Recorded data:
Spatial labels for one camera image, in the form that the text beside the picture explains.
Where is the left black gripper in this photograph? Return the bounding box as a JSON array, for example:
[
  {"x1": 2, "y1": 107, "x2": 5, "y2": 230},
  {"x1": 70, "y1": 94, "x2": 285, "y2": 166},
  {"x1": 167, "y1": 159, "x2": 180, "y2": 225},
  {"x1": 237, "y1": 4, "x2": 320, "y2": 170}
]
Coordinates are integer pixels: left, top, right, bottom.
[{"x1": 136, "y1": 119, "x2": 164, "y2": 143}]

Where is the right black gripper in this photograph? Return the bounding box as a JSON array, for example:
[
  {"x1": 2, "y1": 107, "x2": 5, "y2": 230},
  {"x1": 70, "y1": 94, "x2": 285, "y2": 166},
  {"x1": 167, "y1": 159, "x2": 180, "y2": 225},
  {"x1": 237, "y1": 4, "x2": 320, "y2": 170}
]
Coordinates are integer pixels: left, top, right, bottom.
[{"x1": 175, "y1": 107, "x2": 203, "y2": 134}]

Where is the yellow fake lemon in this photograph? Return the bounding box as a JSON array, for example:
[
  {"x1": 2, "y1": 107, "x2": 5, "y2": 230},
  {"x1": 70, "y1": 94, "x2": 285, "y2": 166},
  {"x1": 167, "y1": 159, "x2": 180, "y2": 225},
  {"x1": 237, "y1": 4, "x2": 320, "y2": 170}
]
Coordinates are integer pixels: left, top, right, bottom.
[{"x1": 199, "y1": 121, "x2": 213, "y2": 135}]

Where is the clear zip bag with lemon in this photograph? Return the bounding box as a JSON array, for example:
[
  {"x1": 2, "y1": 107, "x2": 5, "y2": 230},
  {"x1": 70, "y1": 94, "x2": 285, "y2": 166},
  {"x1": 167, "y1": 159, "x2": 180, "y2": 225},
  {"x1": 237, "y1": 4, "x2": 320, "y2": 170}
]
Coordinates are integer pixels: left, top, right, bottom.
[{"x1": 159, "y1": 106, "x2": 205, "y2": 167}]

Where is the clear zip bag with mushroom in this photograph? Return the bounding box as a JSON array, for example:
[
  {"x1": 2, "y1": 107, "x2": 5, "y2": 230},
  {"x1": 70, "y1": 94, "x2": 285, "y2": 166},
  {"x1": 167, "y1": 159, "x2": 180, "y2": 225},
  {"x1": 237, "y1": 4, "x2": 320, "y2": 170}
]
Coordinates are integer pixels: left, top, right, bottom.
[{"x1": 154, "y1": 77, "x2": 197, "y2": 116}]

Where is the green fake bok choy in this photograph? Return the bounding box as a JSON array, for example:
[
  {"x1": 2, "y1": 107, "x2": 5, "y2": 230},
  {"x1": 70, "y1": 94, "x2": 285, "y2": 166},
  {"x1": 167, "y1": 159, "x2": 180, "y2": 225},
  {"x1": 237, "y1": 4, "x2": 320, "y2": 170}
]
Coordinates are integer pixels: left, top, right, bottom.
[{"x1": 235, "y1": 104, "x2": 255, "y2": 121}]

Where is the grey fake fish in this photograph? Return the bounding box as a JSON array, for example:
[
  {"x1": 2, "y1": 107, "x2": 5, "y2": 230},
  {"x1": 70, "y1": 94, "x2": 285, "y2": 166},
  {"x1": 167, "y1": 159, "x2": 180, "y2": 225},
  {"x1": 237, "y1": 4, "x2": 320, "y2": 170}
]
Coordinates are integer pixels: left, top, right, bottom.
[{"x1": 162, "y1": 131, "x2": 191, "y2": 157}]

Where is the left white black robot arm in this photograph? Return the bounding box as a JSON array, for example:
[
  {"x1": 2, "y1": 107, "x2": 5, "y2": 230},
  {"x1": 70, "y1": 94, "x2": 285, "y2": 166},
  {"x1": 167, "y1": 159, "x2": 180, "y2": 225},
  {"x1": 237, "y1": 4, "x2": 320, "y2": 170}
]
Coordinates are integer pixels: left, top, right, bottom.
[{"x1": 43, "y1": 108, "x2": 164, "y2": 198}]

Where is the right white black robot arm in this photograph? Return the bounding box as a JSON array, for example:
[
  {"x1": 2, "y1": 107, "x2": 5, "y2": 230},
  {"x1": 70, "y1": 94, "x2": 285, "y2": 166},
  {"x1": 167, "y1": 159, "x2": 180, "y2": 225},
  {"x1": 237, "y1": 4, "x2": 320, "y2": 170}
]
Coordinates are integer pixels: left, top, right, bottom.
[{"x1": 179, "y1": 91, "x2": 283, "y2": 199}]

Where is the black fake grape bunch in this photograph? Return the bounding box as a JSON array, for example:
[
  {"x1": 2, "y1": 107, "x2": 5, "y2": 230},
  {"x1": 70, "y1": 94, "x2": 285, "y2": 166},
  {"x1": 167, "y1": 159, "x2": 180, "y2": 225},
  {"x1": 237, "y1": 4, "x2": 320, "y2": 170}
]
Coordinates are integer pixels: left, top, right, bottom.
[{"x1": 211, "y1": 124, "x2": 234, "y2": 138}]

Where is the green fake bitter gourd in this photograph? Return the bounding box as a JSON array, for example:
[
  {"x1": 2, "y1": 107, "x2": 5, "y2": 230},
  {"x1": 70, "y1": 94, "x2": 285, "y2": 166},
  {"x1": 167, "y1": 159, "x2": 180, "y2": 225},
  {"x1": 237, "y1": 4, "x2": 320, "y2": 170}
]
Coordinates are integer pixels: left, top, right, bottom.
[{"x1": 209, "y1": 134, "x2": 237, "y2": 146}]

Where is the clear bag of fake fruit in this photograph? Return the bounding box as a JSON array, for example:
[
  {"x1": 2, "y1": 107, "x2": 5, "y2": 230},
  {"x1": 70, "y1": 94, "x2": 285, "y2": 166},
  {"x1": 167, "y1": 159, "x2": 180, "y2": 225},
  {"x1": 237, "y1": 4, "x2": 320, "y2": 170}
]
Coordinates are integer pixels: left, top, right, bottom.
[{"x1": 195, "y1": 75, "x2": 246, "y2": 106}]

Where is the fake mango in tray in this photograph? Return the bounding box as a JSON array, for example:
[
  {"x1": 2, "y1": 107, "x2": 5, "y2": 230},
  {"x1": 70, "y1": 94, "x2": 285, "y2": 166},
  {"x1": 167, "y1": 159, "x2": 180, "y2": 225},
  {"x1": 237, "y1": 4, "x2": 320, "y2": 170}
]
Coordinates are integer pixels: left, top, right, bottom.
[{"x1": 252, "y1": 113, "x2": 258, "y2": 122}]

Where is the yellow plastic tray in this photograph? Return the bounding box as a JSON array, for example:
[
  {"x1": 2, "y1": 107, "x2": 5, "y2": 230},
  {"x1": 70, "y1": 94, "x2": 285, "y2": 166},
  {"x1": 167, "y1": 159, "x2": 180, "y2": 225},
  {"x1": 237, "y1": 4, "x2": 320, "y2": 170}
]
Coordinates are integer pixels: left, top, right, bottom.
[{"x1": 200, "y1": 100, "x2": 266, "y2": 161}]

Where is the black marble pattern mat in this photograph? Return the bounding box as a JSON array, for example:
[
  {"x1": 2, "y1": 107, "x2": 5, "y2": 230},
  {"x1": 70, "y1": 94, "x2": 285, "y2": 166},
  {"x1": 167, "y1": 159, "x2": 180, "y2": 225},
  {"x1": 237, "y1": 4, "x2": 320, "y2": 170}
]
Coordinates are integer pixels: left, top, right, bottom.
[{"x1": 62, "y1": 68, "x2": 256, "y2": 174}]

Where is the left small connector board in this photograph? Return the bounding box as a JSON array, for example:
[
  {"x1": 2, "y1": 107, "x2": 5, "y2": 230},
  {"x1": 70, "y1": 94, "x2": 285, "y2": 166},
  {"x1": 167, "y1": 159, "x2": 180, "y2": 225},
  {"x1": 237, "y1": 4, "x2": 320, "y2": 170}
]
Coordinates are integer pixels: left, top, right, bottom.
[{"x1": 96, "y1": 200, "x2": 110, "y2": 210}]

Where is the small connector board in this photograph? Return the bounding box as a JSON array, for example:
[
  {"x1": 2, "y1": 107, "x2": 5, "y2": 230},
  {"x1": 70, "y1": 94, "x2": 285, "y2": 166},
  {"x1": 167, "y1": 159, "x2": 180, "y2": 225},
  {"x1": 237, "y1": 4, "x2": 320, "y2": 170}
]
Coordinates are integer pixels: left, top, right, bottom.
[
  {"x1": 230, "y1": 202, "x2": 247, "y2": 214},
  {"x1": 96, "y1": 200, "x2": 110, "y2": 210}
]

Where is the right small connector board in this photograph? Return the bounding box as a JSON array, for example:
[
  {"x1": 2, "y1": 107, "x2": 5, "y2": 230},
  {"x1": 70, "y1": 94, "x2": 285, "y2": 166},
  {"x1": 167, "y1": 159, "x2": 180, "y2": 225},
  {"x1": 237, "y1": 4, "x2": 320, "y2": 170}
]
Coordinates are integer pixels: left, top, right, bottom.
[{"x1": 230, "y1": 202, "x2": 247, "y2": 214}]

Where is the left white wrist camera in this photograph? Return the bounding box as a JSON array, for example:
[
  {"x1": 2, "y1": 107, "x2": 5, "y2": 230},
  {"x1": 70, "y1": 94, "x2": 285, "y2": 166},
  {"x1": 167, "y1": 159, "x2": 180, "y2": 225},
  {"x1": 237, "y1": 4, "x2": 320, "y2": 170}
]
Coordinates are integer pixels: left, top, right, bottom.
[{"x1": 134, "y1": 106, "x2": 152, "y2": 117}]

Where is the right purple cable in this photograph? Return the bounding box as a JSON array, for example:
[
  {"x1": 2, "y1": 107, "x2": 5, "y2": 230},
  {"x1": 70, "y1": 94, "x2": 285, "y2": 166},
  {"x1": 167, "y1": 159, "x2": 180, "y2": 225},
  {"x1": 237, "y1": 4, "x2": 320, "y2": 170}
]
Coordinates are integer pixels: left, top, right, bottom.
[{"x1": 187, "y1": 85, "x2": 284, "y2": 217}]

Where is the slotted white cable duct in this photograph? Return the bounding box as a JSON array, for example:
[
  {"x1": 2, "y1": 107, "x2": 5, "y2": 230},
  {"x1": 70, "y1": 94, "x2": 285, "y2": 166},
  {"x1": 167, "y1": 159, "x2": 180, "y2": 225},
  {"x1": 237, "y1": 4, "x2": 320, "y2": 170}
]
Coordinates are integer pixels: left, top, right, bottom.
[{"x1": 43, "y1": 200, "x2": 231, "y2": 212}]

▶ _PROBLEM STATEMENT_
Check each line of the entries, and copy the ones that contain "board".

▶ _RESPONSE TO THE TASK_
Where is the left small connector board in this photograph? Return the bounding box as a JSON array, for example:
Where is the small connector board in this photograph? Return the bounding box as a JSON array, for example:
Where is the right small connector board in this photograph? Return the bounding box as a JSON array, for example:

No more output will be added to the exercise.